October 19, 2005


The return of Rafsanjani (Saloumeh Peyman, 10/20/05, Asia Times)

The fact it was the former president, Hashemi Rafsanjani, who announced Iran's readiness to talk on the "country's nuclear dossier without any pre-condition" rather than his hardline successor, Mahmud Ahmadinejad, offers a glimmer of hope for reconciliation with the West on the key nuclear and oil issues.

When Rafsanjani, who now wears the hat of chairman of the shadowy, but powerful State Expedience Council (SEC), announced Saturday that "Tehran is ready to begin dialogues for transparency on the nuclear dossier," it was a sign that the reformists were once again calling the shots in Iran despite their shock defeat in the June presidential elections. [...]

[T]he unexpected intervention by Rafsanjani, regarded as a pro-Western politician who also has the ear of Supreme Leader Ayatollah Ali Khamenei, is a sign that the days ahead may see a softening of Tehran's approach and a dilution of Ahmadinejad's authority.

Iran won't be a full and functional liberal democracy until the ayatollahs yield that sort of power to elected leaders, but, in the meantime, it becomes increasingly obvious that Mr. Khamenei realizes that they can't afford war with the West nor grow their economy as the state is currently structured. He looks to be a closet Reformer.

Posted by Orrin Judd at October 19, 2005 9:41 AM

And Andropov listened to Jazz.

Posted by: David Cohen at October 19, 2005 10:32 AM

Yesterday I read that the Iranian Republic was cracking down hard on the womens' dress code. Such an announcement indicates that the regime is losing ground when they have to take such draconian steps on such a small thing (and yes, it really is a small thing - "She showed too much wrist! Flog her!")

I don't know when the crack-up will be, but it will surprise everyone by its speed and viciousness.
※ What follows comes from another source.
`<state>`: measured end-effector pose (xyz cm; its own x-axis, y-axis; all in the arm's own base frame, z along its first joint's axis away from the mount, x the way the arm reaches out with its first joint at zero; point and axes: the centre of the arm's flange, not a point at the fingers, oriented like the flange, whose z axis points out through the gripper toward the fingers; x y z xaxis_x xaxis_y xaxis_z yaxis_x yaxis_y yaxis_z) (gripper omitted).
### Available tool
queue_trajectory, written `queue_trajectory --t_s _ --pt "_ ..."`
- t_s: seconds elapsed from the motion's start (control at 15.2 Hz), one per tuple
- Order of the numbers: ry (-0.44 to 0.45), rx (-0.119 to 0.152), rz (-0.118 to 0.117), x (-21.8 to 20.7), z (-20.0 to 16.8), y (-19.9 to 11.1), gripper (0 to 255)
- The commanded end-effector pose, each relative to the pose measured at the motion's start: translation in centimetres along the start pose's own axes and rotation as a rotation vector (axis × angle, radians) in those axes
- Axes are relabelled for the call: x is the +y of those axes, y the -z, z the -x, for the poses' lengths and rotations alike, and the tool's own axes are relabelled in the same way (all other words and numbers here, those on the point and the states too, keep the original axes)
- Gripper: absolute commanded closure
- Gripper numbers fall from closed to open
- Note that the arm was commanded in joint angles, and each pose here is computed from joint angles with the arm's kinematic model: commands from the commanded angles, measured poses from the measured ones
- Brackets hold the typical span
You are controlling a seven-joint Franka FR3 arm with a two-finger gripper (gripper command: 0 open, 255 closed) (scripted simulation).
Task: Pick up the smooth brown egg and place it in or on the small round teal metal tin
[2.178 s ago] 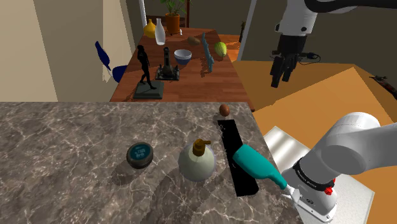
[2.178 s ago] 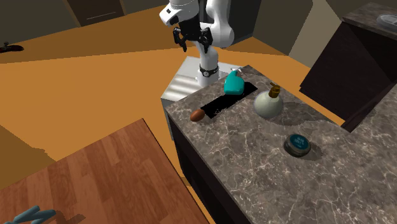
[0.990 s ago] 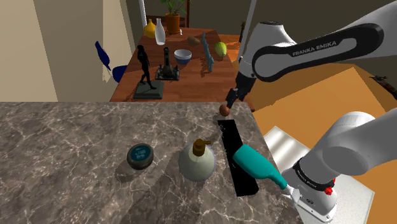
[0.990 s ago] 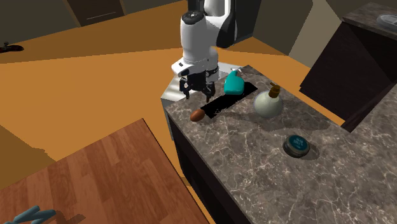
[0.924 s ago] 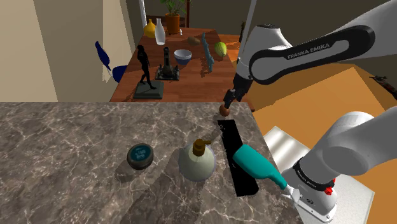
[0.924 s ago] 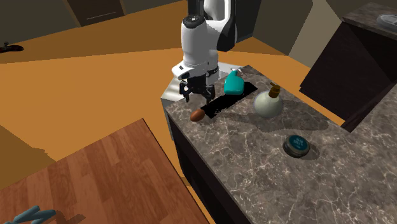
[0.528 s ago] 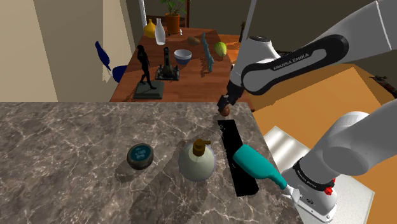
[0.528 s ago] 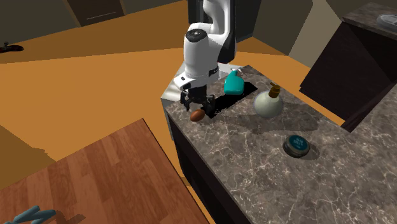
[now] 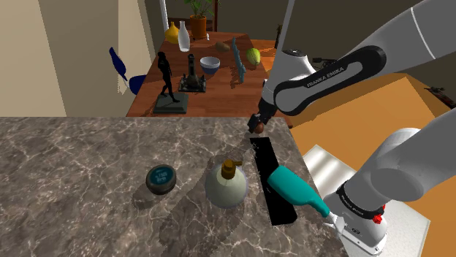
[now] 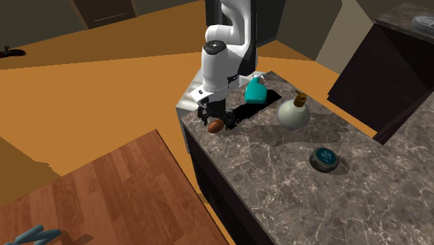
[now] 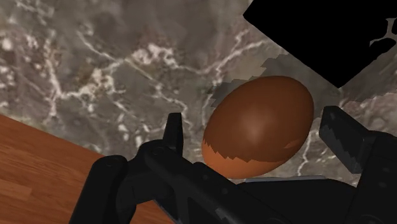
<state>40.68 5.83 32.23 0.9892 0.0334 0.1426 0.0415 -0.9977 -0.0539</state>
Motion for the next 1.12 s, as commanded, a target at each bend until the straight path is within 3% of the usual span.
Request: queue_trajectory --t_s 0.0,0.13,0.2,0.79,1.06 --pt "0.000 0.000 0.000 0.0 0.0 0.0 0" --pt "0.000 0.000 0.000 0.0 0.0 0.0 0" --pt "0.000 0.000 0.000 0.0 0.0 0.0 255" --pt "0.000 0.000 0.000 0.0 0.0 0.0 255" --pt "0.000 0.000 0.000 -0.1 -0.3 2.1 255"
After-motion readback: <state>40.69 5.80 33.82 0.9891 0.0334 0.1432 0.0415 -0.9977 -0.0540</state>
Dictatorships look strong, but tend to be brittle, and they don't fail gracefully but tend to shatter catastrophically.

When it does it will surprise the CIA, NSA, and every other intelligence agency in the world. And it will be a cause for great wailing and gnashing of teeth in the salons of the authoritarian left. And my heart will be overrun by joy.

Posted by: Mikey at October 19, 2005 10:40 AM

I think OJ is way too optimistic about the Mullah's reforming. They are benefitting from the corruption in the regime, truly despise the West and can effectively harness nationalism and a robust police state to keep themselves in power past the point where aggressive US action will become necessary (i.e. when they develop a true nuclear capability to go with their support for terrorists).
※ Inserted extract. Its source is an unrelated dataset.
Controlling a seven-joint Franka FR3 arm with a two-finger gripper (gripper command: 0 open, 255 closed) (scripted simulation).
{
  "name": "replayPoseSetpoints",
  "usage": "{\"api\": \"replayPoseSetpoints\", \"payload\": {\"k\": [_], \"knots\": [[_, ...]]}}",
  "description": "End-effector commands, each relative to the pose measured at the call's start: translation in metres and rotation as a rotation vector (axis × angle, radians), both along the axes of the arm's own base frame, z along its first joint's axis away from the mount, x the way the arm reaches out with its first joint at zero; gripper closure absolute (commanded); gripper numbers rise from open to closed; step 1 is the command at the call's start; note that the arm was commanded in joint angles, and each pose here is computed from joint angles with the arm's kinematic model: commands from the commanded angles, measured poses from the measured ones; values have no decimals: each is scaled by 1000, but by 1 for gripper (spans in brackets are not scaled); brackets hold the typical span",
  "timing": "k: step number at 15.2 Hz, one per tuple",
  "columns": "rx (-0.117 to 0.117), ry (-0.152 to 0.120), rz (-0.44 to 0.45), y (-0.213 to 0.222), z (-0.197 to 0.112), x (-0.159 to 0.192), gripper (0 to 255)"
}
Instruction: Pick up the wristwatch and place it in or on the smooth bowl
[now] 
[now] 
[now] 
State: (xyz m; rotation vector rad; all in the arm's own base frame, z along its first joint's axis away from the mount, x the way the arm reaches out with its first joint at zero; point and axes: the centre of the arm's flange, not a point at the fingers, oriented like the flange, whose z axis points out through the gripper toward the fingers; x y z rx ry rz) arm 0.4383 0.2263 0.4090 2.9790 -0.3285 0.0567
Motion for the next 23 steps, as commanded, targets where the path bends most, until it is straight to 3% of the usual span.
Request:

Still, this is interesting. The fact that Ahmadinejad's authority can be clipped by the mullahs just as easily as the authority of his predecessors may lead to greater reform than if somebody more liberal had been elected. Instead of reigning in President attempting popular reforms they could be reigning in one who is pursuing an unpopular foreign policy. Politically, this may be smart for the Mullahs as it can be seen to legitimize the concept of a 'guardian' council by demonstrating that their guidance does not always lead to a harder line.

I'm no expert, but worth reading the tea leaves.
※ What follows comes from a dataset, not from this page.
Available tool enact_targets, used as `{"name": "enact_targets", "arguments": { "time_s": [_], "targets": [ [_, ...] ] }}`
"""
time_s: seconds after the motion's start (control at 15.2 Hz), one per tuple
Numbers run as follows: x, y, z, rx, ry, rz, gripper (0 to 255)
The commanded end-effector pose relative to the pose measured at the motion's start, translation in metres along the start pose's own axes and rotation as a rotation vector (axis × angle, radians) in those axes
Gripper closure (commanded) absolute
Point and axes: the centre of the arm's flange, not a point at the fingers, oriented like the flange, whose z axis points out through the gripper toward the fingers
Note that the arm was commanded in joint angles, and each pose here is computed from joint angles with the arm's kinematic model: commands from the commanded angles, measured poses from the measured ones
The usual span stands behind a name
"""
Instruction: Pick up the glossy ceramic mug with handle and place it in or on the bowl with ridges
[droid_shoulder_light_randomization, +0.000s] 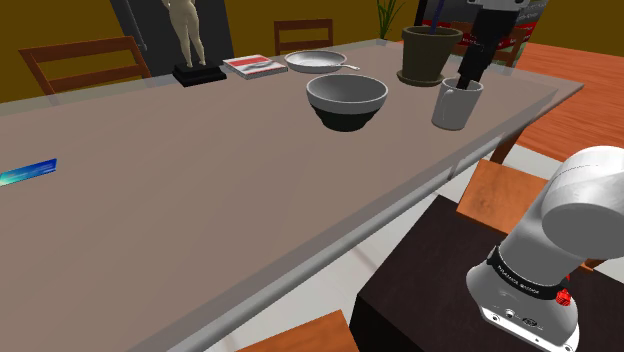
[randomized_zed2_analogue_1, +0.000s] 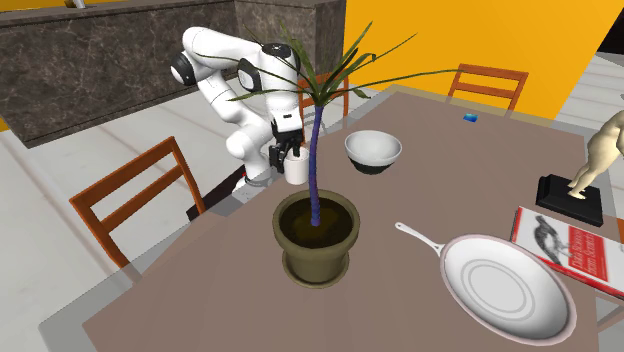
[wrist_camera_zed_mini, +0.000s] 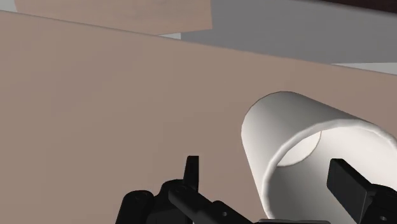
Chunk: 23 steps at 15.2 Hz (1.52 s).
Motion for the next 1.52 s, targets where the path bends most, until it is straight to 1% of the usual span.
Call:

Posted by: JAB at October 19, 2005 11:00 AM

Andropov never had elections.

Posted by: oj at October 19, 2005 11:31 AM


What if they love Persians more than they hate us?

Posted by: oj at October 19, 2005 11:32 AM

Sure he did. He chose the candidates and then ignored them. Hey, sounds familiar...

Posted by: David Cohen at October 19, 2005 11:35 AM


Posted by: oj at October 19, 2005 11:44 AM

From the Constitution of the Union of Soviet Socialist Republics:

Article 1
The Union of Soviet Socialist Republics is a socialist state of the whole people, expressing the will and interests of the workers, peasants, and intelligentsia, the working people of all the nations and nationalities of the country.

Article 2

(1) All power in the USSR belongs to the people.
(2) The people exercise state power through Soviets of People's Deputies, which constitute the political foundation of the USSR.
(3) All other state bodies are under the control of, and accountable to, the Soviets of People's Deputies.

Article 3
The Soviet state is organized and functions on the principle of democratic centralism, namely the electiveness of all bodies of state authority from the lowest to the highest, their accountability to the people, and the obligation of lower bodies to observe the decisions of higher ones. Democratic centralism combines central leadership with local initiative and creative activity and with the responsibility of the each state body and official for the work entrusted to them.

Article 5
Major matters of state shall be submitted to nationwide discussion and put to a popular vote (referendum).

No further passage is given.